The praxis practice could also be extended to social work practice in the medical setting, AIDS care, psychiatric social work, management of juvenile delinquency, school social work, correctional administration practices in prison social work, gender related social work practice, geriatric social work, etc.

The relevance of praxis intervention in social work

The method could be fruitful in working with the marginalized people as marginalisation is usually a historical phenomenon. This would avoid people losing self-respect and dignity under the conditions of marginalisation. The method could be applied in other conditions of marginalisation such as working with people discriminated on the basis of gender. It can also serve as a model for opportunity scanning. The praxis intervention can be used as a method to initiate and implement participatory project provided the project has sufficient flexibility inbuilt for effecting a change from its pre-designs. A project management from praxis perspective should not have full-fledged blue print beforehand, rather the projects should be flexible enough to wait until the participants themselves research and come out with a project plan. In the new practice, the experts could be facilitated to work with the participants. While a project is designed and carried out with this method, there should be options to change the course of project or even to suspend some projects according to the collective findings and evaluations of the collaborative research. Similarly the praxis method could be used in the planning process provided sufficient flexibility is allowed and reflexivity is tolerated. It has to be further tested whether the model works with socially, economically, and culturally heterogeneous set of people.

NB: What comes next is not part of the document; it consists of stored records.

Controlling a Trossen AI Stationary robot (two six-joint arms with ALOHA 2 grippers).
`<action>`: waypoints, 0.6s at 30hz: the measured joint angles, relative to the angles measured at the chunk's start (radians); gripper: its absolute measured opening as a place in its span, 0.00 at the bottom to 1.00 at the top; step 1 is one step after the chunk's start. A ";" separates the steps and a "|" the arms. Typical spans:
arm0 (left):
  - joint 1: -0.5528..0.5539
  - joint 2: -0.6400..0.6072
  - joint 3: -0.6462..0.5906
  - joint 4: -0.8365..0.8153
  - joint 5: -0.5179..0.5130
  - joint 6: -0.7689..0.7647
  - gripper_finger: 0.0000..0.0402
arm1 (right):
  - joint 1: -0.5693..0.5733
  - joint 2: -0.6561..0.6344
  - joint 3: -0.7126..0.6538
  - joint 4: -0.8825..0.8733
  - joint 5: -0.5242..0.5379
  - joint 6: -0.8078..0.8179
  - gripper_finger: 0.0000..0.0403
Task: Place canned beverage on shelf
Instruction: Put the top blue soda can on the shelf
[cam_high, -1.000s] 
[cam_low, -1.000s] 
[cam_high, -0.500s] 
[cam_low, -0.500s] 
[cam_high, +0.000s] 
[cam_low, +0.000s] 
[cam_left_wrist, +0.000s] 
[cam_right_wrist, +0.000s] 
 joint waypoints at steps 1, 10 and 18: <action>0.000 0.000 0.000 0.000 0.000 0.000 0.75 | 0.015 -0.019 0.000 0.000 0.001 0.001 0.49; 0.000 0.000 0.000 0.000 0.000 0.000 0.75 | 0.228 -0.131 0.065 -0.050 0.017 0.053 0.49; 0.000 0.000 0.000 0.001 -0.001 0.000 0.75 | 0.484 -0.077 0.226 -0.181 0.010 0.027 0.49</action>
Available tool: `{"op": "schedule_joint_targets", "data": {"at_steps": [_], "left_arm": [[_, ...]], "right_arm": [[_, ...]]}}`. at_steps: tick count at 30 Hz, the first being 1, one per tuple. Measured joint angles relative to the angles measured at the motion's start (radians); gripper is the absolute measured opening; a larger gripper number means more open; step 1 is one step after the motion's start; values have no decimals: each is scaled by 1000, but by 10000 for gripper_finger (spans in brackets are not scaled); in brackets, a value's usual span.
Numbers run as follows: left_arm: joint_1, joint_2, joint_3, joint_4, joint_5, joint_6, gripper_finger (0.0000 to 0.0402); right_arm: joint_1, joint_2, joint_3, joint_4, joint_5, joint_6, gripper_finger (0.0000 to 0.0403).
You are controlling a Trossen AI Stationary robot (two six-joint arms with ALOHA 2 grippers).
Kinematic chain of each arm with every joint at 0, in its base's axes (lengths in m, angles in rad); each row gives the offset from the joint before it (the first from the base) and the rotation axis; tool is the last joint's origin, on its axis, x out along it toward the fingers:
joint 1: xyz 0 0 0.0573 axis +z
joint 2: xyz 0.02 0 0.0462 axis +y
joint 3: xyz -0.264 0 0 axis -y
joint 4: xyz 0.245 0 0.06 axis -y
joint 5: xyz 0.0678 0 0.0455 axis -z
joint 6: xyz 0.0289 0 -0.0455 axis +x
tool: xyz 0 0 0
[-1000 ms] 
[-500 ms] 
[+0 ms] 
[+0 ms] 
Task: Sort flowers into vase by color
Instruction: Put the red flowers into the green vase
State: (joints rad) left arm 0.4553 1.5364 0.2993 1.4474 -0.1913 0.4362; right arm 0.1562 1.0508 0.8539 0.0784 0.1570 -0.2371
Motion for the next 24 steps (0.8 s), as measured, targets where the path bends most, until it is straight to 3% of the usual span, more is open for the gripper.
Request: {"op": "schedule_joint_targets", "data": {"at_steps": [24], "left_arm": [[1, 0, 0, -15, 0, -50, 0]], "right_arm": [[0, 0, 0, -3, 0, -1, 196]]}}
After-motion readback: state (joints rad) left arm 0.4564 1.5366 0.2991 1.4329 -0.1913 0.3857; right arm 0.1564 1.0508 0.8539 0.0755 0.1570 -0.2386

The praxis intervention model of social intervention may not be applicable in all contexts. There are sections of people who cannot take care of themselves and hence require absolute external care. For example, persons with progressive, irreversible diseases characterised by degeneration of the brain cells such as Alzheimer's disease would require complete external care. The praxis practice would be inappropriate for the people who do not need care. The approach could be helpful in accompanying people who can be helped to care for themselves. Praxis intervention practice is appropriate for working with the people who can be helped to care themselves within a scale of caring.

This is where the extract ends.